> Problem
State only the number of lines below where the word "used" is found.

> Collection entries
************
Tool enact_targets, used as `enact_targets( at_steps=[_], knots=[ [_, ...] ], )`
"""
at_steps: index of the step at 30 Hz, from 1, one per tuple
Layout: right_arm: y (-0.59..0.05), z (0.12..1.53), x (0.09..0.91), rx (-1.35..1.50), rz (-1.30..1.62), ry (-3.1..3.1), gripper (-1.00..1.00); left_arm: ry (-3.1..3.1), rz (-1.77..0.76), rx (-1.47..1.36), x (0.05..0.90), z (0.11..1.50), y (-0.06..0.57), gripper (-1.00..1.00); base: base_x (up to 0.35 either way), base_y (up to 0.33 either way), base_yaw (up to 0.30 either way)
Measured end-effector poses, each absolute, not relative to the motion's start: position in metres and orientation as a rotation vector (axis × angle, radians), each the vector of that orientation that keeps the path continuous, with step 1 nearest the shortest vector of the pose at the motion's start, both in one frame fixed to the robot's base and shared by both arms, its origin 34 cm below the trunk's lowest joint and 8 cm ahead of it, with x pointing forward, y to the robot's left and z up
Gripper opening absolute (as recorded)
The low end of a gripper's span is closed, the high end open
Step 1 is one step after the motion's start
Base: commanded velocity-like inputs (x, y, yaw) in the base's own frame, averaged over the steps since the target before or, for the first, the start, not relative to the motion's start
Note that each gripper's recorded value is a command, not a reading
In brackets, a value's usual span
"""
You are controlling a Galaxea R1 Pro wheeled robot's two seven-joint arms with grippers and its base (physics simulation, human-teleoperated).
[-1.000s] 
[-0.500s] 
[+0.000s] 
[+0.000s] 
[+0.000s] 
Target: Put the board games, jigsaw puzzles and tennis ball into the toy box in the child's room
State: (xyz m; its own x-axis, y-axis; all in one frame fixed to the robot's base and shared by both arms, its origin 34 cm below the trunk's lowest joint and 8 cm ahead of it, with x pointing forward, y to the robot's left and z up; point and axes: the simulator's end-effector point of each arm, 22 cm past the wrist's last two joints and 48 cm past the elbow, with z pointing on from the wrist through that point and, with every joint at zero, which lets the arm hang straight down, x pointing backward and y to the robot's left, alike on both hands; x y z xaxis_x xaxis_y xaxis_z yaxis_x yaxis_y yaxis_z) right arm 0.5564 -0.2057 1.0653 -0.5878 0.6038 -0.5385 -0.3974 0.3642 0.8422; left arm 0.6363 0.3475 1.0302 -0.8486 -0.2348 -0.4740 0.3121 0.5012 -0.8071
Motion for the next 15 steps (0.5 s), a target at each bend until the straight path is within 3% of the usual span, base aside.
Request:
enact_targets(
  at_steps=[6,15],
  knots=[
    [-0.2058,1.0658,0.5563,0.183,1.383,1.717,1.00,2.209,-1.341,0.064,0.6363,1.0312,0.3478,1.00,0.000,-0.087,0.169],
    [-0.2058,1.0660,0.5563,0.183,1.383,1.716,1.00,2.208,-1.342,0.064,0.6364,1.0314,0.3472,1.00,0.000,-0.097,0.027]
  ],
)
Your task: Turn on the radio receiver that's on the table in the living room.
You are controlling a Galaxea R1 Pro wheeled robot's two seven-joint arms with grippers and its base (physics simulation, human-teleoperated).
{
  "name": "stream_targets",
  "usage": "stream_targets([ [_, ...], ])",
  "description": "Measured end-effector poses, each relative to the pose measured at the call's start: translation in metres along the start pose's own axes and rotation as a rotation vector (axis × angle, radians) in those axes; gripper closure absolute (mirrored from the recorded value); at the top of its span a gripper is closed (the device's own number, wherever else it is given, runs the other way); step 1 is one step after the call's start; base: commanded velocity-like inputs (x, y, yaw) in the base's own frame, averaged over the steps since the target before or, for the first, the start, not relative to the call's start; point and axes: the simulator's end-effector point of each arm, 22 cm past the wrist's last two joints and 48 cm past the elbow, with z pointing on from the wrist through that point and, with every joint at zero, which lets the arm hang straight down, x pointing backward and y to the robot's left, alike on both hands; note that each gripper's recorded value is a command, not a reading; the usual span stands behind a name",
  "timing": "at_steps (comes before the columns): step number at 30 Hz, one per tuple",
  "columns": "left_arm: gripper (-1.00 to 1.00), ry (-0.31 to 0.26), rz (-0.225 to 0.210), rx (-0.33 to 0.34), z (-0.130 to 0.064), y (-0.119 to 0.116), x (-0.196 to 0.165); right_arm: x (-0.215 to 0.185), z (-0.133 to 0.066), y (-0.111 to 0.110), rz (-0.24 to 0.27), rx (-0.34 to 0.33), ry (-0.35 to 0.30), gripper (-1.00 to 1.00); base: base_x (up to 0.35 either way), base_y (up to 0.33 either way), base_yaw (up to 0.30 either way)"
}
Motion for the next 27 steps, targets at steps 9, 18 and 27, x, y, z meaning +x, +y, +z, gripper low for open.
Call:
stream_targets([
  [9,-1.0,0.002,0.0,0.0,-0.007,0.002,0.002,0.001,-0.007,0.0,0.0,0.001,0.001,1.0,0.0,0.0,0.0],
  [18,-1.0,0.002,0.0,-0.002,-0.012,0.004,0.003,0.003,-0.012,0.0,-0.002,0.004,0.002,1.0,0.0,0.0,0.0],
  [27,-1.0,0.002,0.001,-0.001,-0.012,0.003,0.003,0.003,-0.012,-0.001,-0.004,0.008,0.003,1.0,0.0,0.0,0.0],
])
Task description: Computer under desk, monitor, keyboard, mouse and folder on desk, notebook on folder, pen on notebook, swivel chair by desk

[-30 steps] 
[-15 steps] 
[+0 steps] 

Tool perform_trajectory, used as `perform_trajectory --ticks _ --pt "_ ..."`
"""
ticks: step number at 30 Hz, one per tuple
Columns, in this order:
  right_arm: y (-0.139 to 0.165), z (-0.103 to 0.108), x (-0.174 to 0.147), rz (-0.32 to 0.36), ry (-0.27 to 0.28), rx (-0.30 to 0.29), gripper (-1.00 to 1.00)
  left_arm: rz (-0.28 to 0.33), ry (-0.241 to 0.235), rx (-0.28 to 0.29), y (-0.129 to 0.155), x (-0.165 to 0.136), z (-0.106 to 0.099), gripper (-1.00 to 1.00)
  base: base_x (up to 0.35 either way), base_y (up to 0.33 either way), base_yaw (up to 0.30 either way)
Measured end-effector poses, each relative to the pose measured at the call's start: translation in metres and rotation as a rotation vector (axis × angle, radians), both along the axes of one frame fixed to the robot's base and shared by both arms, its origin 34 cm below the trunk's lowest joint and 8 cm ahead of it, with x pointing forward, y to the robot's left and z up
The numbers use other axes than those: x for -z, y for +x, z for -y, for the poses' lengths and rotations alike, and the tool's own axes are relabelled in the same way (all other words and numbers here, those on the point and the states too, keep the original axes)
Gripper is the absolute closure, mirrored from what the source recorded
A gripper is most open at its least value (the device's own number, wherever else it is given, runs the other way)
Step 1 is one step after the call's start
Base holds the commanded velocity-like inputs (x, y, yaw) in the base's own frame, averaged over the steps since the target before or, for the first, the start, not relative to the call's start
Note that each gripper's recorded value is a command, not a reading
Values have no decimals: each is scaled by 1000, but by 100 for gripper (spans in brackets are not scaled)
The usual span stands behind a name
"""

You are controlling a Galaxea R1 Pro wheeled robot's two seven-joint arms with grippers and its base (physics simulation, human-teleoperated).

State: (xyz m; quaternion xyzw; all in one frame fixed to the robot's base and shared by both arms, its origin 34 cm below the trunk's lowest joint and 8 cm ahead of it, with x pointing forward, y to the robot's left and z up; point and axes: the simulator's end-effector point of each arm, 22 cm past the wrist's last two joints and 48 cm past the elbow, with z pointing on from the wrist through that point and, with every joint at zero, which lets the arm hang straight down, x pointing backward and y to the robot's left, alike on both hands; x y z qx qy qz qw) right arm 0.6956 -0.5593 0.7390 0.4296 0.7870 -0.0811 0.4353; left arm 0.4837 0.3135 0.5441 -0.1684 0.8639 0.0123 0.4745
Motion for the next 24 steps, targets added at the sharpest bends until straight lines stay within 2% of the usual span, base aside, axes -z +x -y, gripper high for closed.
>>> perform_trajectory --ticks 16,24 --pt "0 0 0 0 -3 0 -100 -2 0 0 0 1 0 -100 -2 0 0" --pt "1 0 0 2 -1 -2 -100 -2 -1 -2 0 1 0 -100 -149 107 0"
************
> Answer to the exercise
2